Yes, The fourth spreads do communicate the same message as the standard deviations did.
Step-by-step explanation:
Given the data:
U: 6.0 5.0 11.0 33.0 4.0 5.0 89.0 18.0 35.0 17.0 23.0
F: 4.0 14.0 11.0 9.0 9.0 8.0 4.0 20.0 5.0 8.9 21.0 9.2 3.0 2.0 0.3
Farm sample:
Σx = 128.4
Σx² = 1617.94
n = 15
Sample mean, m = Σx / n ; 128.4 / 15 = 8.56
Standard deviation :
sqrt[(Σx²/n-1) - (m²)]
sqrt[(1617.94/14) - (8.56^2)]
sqrt(42.293542) = 6.50
Fourth spread = 3rd quartile - 1st quartile
3rd quartile = 3/4(n+1)th term
1st quartile = 1/4(n+1)th term
Using calculator :
Q3 = 11 ; Q1 = 4
Fourth spread = 11 - 4 = 7
Urban sample:
Σx = 246.0
Σx² = 11600
n = 11
Sample mean, m = Σx / n ; 246 / 11 = 22.36
Standard deviation :
sqrt[(Σx²/n-1) - (m²)]
sqrt[(11600/10) - (22.36²)]
sqrt(660.0304) = 25.69
Fourth spread = 3rd quartile (Q3) - 1st quartile(Q1)

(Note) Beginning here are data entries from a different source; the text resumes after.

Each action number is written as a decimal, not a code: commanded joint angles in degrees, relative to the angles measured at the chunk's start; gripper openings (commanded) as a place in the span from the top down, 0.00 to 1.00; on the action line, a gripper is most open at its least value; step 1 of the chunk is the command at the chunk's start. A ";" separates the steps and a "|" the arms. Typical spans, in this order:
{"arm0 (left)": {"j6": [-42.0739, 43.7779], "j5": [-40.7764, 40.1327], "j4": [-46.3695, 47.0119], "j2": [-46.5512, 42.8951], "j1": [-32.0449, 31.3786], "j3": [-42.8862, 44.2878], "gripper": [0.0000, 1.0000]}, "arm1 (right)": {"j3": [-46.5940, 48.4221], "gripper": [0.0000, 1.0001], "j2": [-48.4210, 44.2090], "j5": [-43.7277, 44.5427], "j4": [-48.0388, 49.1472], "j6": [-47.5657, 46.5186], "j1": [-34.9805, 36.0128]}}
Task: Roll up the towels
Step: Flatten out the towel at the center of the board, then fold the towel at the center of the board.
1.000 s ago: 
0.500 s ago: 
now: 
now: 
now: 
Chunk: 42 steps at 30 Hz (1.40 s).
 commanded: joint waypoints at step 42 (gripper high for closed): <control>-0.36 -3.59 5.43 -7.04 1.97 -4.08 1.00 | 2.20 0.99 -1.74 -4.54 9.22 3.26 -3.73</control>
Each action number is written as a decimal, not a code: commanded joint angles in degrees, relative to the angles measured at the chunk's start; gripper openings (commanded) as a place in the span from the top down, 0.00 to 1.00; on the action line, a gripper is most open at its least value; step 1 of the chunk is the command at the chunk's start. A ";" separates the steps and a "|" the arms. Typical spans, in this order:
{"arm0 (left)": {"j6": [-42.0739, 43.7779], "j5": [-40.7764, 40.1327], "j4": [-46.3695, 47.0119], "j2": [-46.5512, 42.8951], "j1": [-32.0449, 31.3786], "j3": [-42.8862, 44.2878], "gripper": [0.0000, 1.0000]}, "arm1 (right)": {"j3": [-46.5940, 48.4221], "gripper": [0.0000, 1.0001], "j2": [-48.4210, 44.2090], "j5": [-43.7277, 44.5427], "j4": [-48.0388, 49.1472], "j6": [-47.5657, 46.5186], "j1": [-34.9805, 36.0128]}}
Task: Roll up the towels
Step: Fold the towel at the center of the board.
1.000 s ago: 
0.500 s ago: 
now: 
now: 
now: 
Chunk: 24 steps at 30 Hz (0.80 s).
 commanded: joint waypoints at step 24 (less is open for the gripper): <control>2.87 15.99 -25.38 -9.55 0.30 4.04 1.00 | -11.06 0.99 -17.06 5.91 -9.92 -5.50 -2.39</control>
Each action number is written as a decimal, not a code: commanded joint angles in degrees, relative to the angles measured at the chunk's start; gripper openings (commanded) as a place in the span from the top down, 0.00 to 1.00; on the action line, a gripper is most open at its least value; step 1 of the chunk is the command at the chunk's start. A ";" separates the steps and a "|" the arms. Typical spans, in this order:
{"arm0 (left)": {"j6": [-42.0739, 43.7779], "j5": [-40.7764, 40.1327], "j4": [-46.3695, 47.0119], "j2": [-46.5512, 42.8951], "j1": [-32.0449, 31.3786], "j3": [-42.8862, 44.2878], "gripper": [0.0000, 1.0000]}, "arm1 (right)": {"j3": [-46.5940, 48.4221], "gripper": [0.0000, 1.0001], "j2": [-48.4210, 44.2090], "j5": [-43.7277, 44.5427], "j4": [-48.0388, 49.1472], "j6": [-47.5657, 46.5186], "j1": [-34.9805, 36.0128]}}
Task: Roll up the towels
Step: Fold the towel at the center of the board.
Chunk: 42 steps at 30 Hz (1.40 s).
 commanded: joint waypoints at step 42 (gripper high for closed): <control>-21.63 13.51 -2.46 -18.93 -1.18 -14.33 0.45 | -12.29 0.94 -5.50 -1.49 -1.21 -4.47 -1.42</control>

3rd quartile = 3/4(n+1)th term
1st quartile = 1/4(n+1)th term
Q3 = 33 ; Q1 = 5
Fourth spread = 33 - 5 = 28
Standard deviation of farm sample = 6.50
Standard deviation of urban sample = 25.69
From the standard deviation values obtained, it could be observed that the urban sample has greater Variability than the farm sample, this is due to the higher standard deviation value of the urban sample and this shows that variation about the mean value is higher for urban sample.
Looking at the fourth spread value for both urban and farm samples ; the fourth spread value for urban is greater Than for farm sample.